Bug 195628

Summary: extract notes into plain text
Product: [Applications] okular Reporter: heikki.lehvaslaiho
Component: generalAssignee: Okular developers <okular-devel>
Status: REPORTED ---    
Severity: wishlist    
Priority: NOR    
Version: 0.8.4   
Target Milestone: ---   
Platform: unspecified   
OS: Linux   
Latest Commit: Version Fixed In:

Description heikki.lehvaslaiho 2009-06-08 07:21:27 UTC
Version:           0.8.4 (using 4.2.4 (KDE 4.2.4), Kubuntu packages)
Compiler:          cc
OS:                Linux (i686) release 2.6.28-11-generic

I like the new note taking system in okular. I use it for adding notes to academic thesis that I am reviewing. What is missing is an easy way of exporting the made notes into a text file.

Since the notes are kept in an XML file, this is easy to do - although beyond technical capabilities of a casual user.

For my own purposes, I've written the following perl script. It has hard coded xml file name and understands only notes done in "Note[1]" style. It uses XML::Simple for simplicity but the module converts lists of one into hash references and longer lists into array references  leading into unnecessary complex code.

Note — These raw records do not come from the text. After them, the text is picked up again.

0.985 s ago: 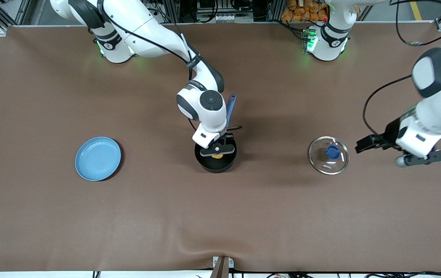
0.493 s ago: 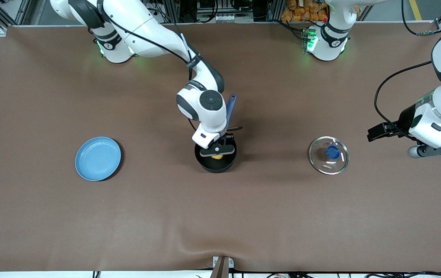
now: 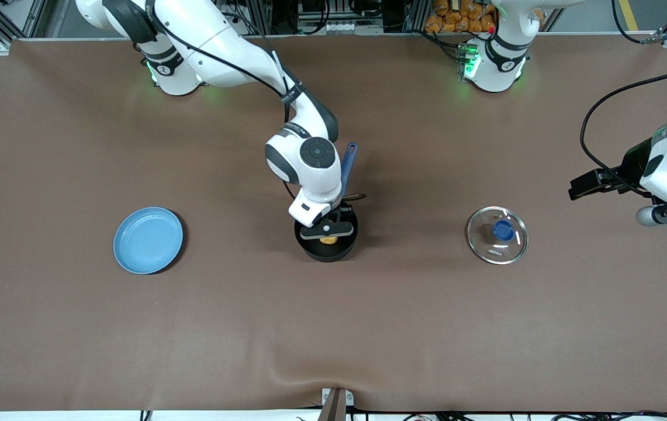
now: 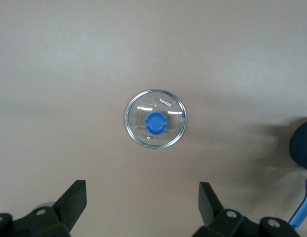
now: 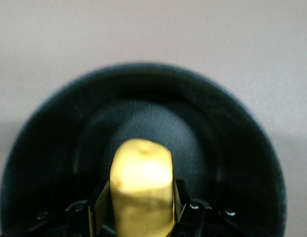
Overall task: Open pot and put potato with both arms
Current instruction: 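Lower the potato into the saucepan while the left gripper releases and withdraws, then open the right gripper to release the potato in the saucepan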
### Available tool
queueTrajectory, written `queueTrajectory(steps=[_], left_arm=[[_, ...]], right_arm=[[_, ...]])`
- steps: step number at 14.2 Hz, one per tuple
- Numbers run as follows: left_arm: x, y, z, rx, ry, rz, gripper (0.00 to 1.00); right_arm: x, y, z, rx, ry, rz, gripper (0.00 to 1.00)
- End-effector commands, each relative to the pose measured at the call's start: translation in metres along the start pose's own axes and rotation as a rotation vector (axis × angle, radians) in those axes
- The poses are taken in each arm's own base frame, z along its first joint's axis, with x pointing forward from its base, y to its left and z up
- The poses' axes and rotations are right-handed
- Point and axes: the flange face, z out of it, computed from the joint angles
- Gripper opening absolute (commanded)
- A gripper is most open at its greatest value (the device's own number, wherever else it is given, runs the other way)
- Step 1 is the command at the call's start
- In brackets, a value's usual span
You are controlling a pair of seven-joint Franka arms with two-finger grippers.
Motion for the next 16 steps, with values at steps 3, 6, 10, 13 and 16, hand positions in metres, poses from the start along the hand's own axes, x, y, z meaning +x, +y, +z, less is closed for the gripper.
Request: queueTrajectory(steps=[3,6,10,13,16], left_arm=[[-0.016,-0.002,-0.023,0.012,0.012,0.014,1.0],[-0.024,-0.002,-0.032,0.017,-0.001,0.009,1.0],[-0.045,0.002,-0.066,-0.035,0.051,0.018,1.0],[-0.054,0.005,-0.074,-0.052,0.055,0.027,1.0],[-0.067,0.001,-0.083,-0.044,0.037,0.028,1.0]], right_arm=[[0.018,0.011,-0.045,-0.029,-0.007,0.037,0.61],[0.03,0.024,-0.097,-0.028,-0.007,0.068,0.61],[0.048,0.062,-0.186,0.021,-0.034,0.102,0.61],[0.065,0.119,-0.254,-0.003,-0.051,0.117,0.84],[0.071,0.171,-0.311,-0.037,-0.091,0.145,1.0]])
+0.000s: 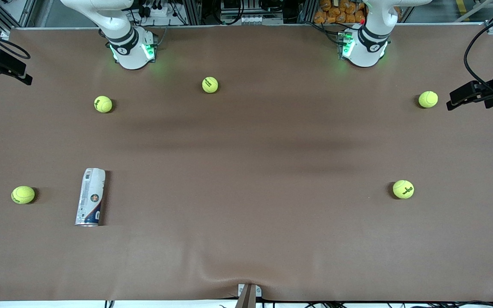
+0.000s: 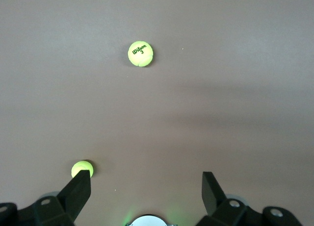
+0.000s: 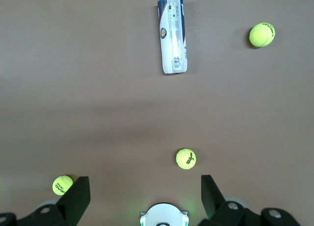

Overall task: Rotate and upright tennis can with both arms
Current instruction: 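Reach the right gripper toward the tennis can lying on its side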

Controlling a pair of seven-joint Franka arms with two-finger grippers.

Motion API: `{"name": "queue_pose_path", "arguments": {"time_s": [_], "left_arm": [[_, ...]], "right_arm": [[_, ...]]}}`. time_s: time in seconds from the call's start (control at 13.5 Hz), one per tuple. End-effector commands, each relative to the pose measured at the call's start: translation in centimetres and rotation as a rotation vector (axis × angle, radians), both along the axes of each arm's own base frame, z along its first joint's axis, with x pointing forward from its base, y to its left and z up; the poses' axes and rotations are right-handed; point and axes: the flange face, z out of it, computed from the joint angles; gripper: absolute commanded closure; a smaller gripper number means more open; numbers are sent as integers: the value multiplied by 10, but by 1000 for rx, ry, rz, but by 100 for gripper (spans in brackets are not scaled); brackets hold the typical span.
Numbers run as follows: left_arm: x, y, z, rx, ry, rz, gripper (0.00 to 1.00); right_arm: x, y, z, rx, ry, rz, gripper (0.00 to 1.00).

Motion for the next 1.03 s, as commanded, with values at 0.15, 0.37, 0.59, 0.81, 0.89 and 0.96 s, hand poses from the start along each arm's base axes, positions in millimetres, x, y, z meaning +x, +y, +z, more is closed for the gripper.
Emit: {"name": "queue_pose_path", "arguments": {"time_s": [0.15, 0.37, 0.59, 0.81, 0.89, 0.96], "left_arm": [[0, -6, 5, 7, -9, -17, 0], [0, 0, 5, 29, -7, -21, 0], [0, -1, 6, 31, -10, -24, 0], [0, 0, 5, 37, -9, -22, 0], [0, -1, 7, 37, -12, -24, 0], [0, -2, 7, 37, -12, -25, 0]], "right_arm": [[-4, -2, -3, -13, 1, -12, 0], [-2, -5, -19, -12, 16, -18, 0], [2, -12, -48, -13, 22, -34, 0], [9, -18, -82, -45, 21, -36, 0], [11, -18, -99, -53, 17, -33, 0], [14, -17, -112, -54, 5, -31, 0]]}}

Done properly within okular and KDE framework, the note export functionality would have access to the note XML file and could format the exported text into various formats (plain text, HTML, odt, ...). Naturally, it would export all note styles.


---------------------------------------
#!/usr/bin/env perl

use XML::Simple;
use Data::Dumper;

my $file = "/home/heikki/.kde/share/apps/okular/docdata/2653117.sarahthesis.pdf.xml";

my $ref = XMLin($file);
#print Dumper $ref;


print "Notes on ", $ref->{url}, "\n\n";

my $c = 1;

foreach my $page (@{$ref->{pageList}->{page}}) {
    print "\n#===== Page ", $page->{number}, " =====\n";

    if ( ref($page->{annotationList}->{annotation}) eq 'ARRAY') {

	foreach my $a (@{$page->{annotationList}->{annotation}}) {
	    print "\n!----- Note $c -----\n\n";
#	    print $a->{base}->{creationDate}, "\n";
	    print $a->{base}->{contents}, "\n";
	    $c++;
	}
    } else { # only one annotation on the page
	print "\n!----- Note $c -----\n\n";
#	print $page->{annotationList}->{annotation}->{base}->{creationDate}, "\n";
	print $page->{annotationList}->{annotation}->{base}->{contents}, "\n";
	$c++;
    }
}

print "\n";
---------------------------------------